Exercise directions:
Without the pictures, write the listing out again exactly as it appears.

::::

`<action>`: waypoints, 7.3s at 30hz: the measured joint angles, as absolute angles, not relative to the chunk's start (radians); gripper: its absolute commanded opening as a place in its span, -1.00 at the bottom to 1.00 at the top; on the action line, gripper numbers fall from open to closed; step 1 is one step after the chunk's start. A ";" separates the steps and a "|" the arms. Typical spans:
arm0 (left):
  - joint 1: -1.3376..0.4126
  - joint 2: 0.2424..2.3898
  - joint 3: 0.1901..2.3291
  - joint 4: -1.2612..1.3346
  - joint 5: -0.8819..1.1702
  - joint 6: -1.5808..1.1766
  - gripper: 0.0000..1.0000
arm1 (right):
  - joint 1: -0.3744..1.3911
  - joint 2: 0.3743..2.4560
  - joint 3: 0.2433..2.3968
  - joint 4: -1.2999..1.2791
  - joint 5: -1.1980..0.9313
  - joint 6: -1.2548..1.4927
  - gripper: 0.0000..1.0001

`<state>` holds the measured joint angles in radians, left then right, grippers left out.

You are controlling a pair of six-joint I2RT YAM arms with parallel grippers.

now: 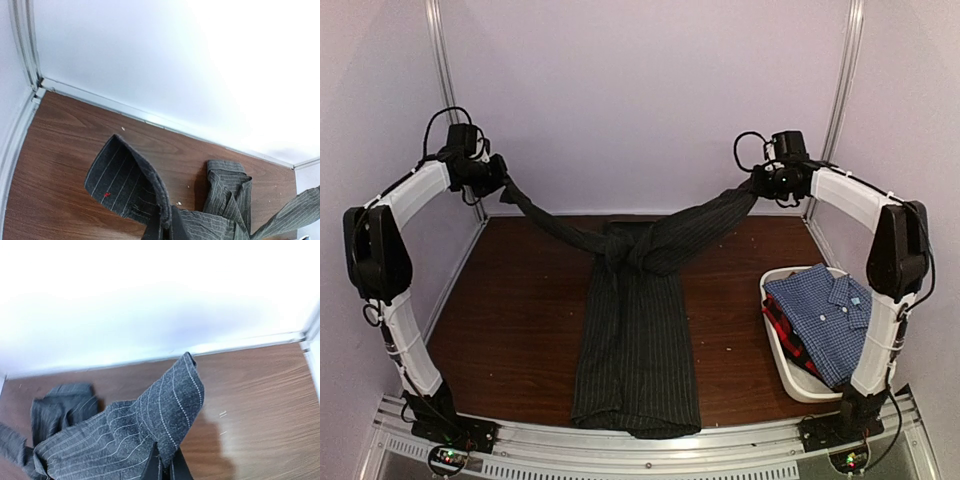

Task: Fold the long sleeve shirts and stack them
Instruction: Flatten out the square-folded shirt at the center of the board, then pick up the sleeve from the center of the board.

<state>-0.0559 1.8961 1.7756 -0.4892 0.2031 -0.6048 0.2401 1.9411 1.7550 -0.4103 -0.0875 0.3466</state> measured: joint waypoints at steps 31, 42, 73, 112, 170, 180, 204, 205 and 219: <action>0.062 1.970 2.283 -0.781 0.026 -0.455 -1.00 | -0.108 1.991 2.158 -0.571 -0.059 0.336 -0.96; 0.065 1.972 2.286 -0.790 -0.016 -0.436 -0.98 | -0.108 2.012 2.158 -0.588 -0.076 0.318 -0.90; -0.255 1.991 1.629 -0.629 0.070 -0.432 0.35 | 0.196 1.885 1.553 -0.526 -0.045 0.258 0.33; -1.163 1.549 0.824 -0.389 0.056 -1.058 0.13 | 1.227 1.294 0.653 -0.282 0.090 0.769 0.29; -1.086 1.215 0.513 -0.557 0.083 -1.180 -0.40 | 1.299 1.258 0.478 -0.311 0.050 0.930 -0.35; -1.047 1.212 0.690 -0.711 0.048 -1.170 -0.33 | 1.298 1.287 0.682 -0.516 0.096 0.880 -0.23; -0.418 1.618 1.170 -0.488 -0.073 -0.726 0.03 | 1.220 1.478 0.728 -0.390 0.029 0.782 -0.14; -0.416 1.637 1.177 -0.468 -0.070 -0.728 0.05 | 1.214 1.470 0.747 -0.403 0.034 0.776 -0.11; -0.371 1.754 1.142 -0.208 0.005 -1.026 0.18 | 1.005 1.399 0.982 -0.392 0.080 0.631 0.00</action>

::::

Output of the exercise:
`<action>`: waypoints, 7.3s at 30hz: the measured joint angles, as absolute angles, not relative to the chunk's start (radians); gripper: its absolute commanded opening as a place in its span, -1.00 at the bottom to 1.00 at the top; on the action line, gripper numbers fall from open to closed; step 1 is one step after the chunk's start. A ";" separates the steps and a "|" the arms. Typical spans:
arm0 (left):
  - joint 1: -1.3376..0.4126
  - joint 2: 0.2424..2.3898
  - joint 3: 0.1901..2.3291
  - joint 4: -1.2612..1.3346
  - joint 5: -0.8819..1.1702
  - joint 6: -1.5808..1.1766
  - gripper: 0.0000..1.0000
arm1 (right):
  - joint 1: -0.3744..1.3911
  - joint 2: 0.3743..2.4560
  - joint 3: 0.2433..2.3968
  - joint 4: -1.2999..1.2791
  - joint 5: -1.1980..0.9313
  - joint 6: -1.2548..1.4927
  - gripper: 0.0000..1.0001

`<state>` holds the measured joint angles in radians, left then right, grippers left out.

You are controlling a pair of six-joint I2RT YAM arms with parallel grippers.

now: 

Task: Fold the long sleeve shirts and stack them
Instruction: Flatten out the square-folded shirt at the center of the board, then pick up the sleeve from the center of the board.

<state>-0.0559 1.8961 1.7756 -0.4892 0.2031 -0.6048 0.2401 1.9411 1.7550 -0.4103 -0.0875 0.3466</state> measured: joint waypoints at steps 31, 42, 73, 112, 170, 180, 204, 205 and 219: <action>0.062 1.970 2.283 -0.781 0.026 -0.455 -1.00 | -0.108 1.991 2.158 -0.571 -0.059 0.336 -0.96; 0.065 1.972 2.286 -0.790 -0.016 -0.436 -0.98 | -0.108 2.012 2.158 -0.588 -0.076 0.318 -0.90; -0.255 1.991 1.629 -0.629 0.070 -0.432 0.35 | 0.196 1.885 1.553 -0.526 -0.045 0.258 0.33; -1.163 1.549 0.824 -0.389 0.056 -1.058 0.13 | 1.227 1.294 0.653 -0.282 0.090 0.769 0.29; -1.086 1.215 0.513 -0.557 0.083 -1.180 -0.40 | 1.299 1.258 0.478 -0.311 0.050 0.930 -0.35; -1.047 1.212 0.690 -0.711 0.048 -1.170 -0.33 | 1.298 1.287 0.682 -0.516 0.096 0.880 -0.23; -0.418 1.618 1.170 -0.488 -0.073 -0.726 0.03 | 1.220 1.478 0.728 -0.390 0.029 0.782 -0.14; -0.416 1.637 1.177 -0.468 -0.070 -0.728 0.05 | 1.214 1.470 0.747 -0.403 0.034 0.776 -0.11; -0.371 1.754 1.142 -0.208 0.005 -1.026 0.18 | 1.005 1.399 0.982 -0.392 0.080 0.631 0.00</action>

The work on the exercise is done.